The underlying technique that permitted the team to eliminate total body irradiation and ATG was the use of haploidentical hematopoietic stem cell transplantation (HaploHSCT) for children, which was previously pioneered by St. Jude investigators. Before this technique, only matched transplants from a genetic twin or from a matched, unrelated donor could be used, since unmatched donations led to unacceptably high rates of severe graft-versus-host disease (GVHD).
However, the St. Jude technique treats partially matched donor blood stem cells to remove the aggressive immune system cells called T lymphocytes that normally cause GVHD. GVHD occurs when donor immune cells respond to the recipient as foreign and launch an attack on the body.

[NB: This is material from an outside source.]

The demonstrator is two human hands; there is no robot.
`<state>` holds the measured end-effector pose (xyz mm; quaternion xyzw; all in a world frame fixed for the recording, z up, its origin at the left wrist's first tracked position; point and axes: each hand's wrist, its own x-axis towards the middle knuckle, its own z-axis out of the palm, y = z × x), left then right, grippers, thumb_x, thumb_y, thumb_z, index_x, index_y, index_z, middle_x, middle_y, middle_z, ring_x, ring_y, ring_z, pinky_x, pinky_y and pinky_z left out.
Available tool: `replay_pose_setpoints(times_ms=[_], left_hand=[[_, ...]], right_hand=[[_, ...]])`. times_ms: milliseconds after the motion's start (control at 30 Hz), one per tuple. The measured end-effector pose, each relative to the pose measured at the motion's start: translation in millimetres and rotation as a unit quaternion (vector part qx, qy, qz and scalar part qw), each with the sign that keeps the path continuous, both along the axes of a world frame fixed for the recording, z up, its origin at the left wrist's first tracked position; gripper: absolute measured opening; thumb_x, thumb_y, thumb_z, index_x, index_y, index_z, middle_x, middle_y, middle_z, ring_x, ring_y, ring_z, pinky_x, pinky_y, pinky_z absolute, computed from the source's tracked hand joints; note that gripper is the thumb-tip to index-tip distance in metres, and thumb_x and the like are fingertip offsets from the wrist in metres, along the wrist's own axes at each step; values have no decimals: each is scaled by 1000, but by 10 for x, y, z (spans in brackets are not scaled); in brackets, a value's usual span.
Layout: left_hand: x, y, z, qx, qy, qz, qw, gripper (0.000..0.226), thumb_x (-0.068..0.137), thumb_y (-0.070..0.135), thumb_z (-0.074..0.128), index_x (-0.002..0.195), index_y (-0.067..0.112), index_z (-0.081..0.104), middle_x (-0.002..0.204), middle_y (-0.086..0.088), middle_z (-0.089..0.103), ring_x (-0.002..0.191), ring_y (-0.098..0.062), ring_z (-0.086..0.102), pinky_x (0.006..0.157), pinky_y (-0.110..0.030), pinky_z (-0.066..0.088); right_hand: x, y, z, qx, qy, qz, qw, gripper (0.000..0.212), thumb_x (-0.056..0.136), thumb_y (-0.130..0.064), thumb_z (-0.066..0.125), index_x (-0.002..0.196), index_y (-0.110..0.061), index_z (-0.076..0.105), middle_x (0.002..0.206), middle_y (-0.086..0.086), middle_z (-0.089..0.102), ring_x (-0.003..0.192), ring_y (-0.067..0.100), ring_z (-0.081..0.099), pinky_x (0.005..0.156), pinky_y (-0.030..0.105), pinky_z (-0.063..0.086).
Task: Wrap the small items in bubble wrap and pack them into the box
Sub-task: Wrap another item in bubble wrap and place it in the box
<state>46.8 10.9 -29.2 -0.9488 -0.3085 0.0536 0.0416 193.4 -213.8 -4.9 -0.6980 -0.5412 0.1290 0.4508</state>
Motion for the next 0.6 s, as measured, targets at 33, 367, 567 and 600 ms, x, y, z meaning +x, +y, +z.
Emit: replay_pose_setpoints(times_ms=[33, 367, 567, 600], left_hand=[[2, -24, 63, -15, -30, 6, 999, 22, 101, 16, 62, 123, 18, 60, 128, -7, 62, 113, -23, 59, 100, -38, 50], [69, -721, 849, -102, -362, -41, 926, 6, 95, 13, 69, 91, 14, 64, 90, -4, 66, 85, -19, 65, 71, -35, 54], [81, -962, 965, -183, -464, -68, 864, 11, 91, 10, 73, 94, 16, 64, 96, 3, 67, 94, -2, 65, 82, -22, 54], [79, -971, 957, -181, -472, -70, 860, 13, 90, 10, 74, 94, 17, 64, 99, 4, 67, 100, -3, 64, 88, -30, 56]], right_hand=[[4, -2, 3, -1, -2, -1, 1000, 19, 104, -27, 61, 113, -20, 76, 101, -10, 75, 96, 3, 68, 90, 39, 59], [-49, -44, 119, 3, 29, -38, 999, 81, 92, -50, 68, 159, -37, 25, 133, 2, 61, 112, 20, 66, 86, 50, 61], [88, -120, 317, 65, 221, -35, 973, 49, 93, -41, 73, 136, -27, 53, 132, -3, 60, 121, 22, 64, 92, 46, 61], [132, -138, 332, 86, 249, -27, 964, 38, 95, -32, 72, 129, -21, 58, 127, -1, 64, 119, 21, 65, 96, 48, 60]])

An additional advantage of this new treatment is that donor immune cells are likely to attack the leukemic cells remaining in the recipient, a reaction called a graft-versus-tumor response, according to the researchers.
During a 12-month follow-up after transplantation, the St. Jude team compared the results of its modified transplantation technique with results from a group of patients with refractory blood cancers who were treated with MCR. The investigators reported that following RICR in 22 children, 91 percent achieved full donor chimerism; that is, the recipients "adopted" the transplanted stem cells and built a blood system that was identical to that of the donor. In the MCR group that received the more aggressive therapy, 92 percent achieved full donor chimerism.

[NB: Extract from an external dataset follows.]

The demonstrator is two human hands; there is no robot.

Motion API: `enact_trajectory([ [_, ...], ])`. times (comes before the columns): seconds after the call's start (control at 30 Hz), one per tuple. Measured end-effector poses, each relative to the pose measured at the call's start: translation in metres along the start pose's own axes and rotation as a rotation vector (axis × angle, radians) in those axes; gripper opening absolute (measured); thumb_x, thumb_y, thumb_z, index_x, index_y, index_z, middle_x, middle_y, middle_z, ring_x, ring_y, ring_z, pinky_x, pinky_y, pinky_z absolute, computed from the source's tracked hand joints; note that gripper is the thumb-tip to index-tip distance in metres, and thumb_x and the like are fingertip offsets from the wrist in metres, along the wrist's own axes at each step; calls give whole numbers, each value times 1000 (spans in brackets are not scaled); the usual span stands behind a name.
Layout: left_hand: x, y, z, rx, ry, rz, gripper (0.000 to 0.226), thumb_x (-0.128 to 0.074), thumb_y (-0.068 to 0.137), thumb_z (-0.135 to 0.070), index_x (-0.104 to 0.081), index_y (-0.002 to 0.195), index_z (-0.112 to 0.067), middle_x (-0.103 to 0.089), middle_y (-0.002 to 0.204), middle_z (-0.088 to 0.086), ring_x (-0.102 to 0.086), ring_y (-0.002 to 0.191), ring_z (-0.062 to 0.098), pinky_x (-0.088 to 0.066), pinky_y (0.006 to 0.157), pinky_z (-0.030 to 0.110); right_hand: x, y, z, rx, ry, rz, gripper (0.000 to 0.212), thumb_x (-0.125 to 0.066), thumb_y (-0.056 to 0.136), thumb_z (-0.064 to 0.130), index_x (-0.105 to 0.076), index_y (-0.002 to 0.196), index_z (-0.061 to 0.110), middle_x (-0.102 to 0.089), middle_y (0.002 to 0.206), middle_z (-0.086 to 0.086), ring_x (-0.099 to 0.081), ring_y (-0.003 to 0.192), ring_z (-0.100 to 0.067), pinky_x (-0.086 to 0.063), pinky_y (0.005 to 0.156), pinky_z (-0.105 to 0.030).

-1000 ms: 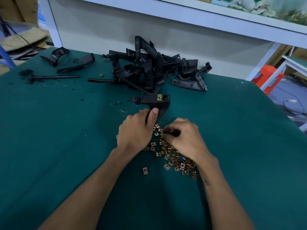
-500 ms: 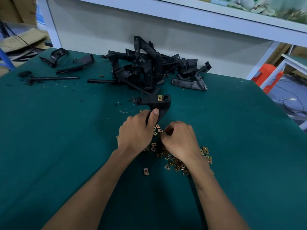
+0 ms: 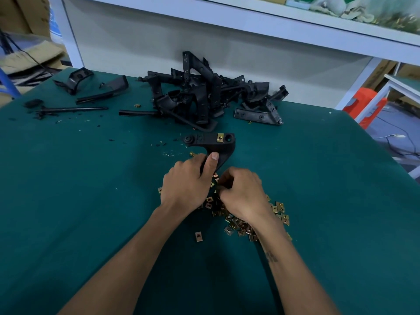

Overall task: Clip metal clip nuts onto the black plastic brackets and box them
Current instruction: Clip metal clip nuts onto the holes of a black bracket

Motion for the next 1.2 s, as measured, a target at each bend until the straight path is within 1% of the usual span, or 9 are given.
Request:
enact_trajectory([
  [0.07,0,0,-1,-8,1,1,60,-16,98,-73,-42,72,-26,-56,68,-3,-57,70,33,-51,65,47,6,2,-1,37,64,-37,15,-66,85,6,-70,89,19,-71,85,6,-66,84,-15,-51,72,-18],
  [0.13,1,-1,-6,-39,26,-2,58,-15,98,-72,-40,73,-26,-57,69,0,-57,71,35,-50,64,46,21,4,-7,44,174,-113,23,-67,83,2,-72,85,25,-71,79,14,-66,76,-2,-47,63,-8],
  [0.27,1,-8,-23,-162,130,-13,50,-16,99,-69,-38,77,-30,-55,65,0,-58,67,36,-38,54,37,51,5,-35,-20,466,-262,25,-74,76,3,-72,73,28,-70,70,14,-64,67,-3,-49,68,-19],
  [0.4,-3,-11,-30,-211,213,2,61,-7,96,-73,-45,82,-27,-47,61,-4,-61,61,34,-36,52,34,45,7,-43,-46,738,-196,35,-74,73,-7,-75,69,28,-68,65,6,-65,65,-10,-57,68,-32],
  [0.57,-1,-12,-31,-223,222,-4,62,-9,98,-71,-48,84,-25,-55,62,1,-60,60,34,-36,51,34,48,7,-51,-108,1077,-240,24,-67,80,-21,-70,81,3,-72,71,-9,-75,79,-24,-62,78,-33],
  [0.7,-6,-18,-42,-291,348,15,63,-13,99,-68,-56,90,-24,-59,62,3,-61,55,32,-33,48,31,80,1,-56,-13,1300,-350,23,-62,84,-20,-67,83,2,-74,80,-14,-73,77,-24,-60,72,-25],
  [0.87,-17,-29,-54,-394,474,70,63,-14,100,-67,-61,97,-25,-63,63,1,-63,54,26,-35,48,28,87,-1,-48,68,1185,-347,31,-59,84,-19,-70,77,9,-68,70,-7,-62,64,-17,-51,60,-23],
  [1.07,-16,-29,-59,-426,491,38,63,-12,99,-68,-57,94,-25,-64,65,4,-63,56,29,-33,49,30,75,-2,-24,116,793,-321,24,-61,75,8,-77,71,26,-63,61,4,-54,56,-6,-47,52,-21],
  [1.2,-13,-31,-61,-426,506,33,57,-20,100,-66,-59,90,-25,-64,61,4,-64,54,30,-29,49,28,63,-3,-15,135,691,-240,17,-63,79,13,-77,78,23,-61,63,-2,-58,57,-22,-60,49,-49],
])
Point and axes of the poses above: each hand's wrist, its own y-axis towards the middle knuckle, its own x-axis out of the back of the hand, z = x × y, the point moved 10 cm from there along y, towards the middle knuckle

Also, although 12 patients in the RICR group and two in the MCR group experienced acute GVHD, and five in the RICR group developed chronic GVHD, none of the patients had died at the end of the first year as a result of GVHD. Acute GVHD arises within 100 days of transplant, while chronic GVHD arises after the third month.
The team also reported that these patients had a rapid recovery of immune system cells during the first four months after transplantation, compared to patients who had undergone the more toxic, standard treatment to prepare them for transplantation. This rapid recovery of the immune system reduced occurrence of viral infection, the researchers reported.
"Many viruses exist in the body in an inactive state, even after a person clears an initial infection," Hale explained. "A healthy immune system keeps those viruses in check, but after a transplant, the patient's immune system is rebuilding and not capable of mounting a strong defense. That leaves the patient vulnerable to developing hepatitis, gastroenteritis, encephalitis or other diseases that can be fatal."
Viral infections can also cause graft failure or prolong the need for transfusions to supplement red blood cells or platelets, he added. Viral infections can further weaken the immune system of transplant recipients, leaving them vulnerable to fungal infections. Moreover, the drugs used to treat those viral infections and reactivation of old infections can cause low blood counts and kidney damage.